◆ **Task prompt**
Your response must be made up of each line in the data below that contains the string "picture".

◆ **Data for review**
********************

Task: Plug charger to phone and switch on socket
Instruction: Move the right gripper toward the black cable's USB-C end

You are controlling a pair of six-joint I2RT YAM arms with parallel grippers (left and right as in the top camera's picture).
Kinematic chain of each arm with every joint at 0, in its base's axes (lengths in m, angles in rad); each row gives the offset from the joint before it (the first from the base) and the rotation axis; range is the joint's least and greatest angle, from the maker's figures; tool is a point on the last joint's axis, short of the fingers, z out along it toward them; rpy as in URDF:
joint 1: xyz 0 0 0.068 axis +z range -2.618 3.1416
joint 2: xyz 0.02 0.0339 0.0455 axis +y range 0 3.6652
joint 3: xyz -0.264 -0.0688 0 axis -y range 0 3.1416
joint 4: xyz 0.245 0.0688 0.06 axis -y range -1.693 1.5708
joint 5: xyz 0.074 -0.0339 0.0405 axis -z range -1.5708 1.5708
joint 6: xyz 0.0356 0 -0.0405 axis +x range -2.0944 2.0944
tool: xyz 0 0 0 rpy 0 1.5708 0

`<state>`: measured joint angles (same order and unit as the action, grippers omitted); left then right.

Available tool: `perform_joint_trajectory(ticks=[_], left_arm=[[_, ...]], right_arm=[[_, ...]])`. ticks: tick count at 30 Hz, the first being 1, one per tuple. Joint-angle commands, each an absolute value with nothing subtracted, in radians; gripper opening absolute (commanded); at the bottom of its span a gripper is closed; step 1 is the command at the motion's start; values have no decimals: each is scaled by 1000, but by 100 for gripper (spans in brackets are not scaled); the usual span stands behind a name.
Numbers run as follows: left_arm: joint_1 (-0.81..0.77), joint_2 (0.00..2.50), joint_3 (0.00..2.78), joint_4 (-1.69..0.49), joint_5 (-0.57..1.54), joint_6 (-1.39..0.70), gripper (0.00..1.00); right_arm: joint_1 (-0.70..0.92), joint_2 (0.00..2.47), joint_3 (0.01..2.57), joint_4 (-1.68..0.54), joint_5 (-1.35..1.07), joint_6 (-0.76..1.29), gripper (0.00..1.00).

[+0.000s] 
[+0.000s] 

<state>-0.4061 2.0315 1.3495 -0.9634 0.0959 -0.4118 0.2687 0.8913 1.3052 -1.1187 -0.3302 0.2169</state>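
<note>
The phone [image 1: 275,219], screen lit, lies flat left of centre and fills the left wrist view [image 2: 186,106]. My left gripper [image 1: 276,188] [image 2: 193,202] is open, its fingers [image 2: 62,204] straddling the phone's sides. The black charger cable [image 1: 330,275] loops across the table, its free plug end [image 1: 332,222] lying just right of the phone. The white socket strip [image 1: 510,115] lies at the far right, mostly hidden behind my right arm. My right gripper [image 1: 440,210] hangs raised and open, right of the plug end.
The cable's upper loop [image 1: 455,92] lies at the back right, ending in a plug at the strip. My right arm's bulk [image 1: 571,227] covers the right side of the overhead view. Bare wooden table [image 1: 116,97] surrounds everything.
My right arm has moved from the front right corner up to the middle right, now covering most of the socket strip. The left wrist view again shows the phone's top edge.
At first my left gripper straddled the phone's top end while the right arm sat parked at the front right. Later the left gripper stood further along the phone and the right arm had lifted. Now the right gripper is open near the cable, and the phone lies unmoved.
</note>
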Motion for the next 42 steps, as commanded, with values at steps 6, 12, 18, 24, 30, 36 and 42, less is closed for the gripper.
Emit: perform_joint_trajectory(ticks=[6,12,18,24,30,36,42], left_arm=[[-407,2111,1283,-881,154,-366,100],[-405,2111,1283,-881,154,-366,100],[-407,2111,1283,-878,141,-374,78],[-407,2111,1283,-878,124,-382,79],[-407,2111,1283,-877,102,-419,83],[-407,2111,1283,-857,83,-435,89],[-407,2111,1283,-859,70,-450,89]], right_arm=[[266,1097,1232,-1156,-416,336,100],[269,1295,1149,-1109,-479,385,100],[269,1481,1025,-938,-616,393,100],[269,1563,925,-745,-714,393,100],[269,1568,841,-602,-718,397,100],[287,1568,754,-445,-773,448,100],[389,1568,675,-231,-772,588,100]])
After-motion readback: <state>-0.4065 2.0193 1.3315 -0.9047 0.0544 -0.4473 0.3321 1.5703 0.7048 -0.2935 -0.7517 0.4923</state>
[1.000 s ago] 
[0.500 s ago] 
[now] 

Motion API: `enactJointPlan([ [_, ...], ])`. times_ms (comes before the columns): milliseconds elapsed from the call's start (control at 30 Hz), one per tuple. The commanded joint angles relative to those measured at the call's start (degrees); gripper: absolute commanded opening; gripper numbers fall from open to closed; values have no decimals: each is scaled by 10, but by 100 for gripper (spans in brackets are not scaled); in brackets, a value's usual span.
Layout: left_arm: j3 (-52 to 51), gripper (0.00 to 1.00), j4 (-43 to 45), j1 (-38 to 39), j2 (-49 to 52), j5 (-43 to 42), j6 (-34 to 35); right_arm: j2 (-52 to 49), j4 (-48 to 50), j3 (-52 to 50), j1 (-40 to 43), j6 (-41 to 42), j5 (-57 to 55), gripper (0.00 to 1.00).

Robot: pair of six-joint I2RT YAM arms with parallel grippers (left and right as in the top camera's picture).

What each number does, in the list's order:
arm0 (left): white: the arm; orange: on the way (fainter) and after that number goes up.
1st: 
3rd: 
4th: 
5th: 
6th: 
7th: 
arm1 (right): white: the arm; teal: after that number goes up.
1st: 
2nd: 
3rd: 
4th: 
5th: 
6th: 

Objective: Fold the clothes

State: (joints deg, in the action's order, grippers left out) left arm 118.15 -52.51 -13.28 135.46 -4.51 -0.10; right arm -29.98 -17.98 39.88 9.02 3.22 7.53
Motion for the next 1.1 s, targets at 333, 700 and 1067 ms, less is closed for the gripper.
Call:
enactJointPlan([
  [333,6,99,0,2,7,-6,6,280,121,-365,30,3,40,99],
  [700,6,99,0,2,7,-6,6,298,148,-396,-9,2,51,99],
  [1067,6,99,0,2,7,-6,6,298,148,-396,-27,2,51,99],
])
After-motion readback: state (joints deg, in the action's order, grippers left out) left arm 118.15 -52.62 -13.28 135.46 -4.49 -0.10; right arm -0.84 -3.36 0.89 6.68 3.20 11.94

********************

◆ **Expected answer**
You are controlling a pair of six-joint I2RT YAM arms with parallel grippers (left and right as in the top camera's picture).
Robot: pair of six-joint I2RT YAM arms with parallel grippers (left and right as in the top camera's picture).

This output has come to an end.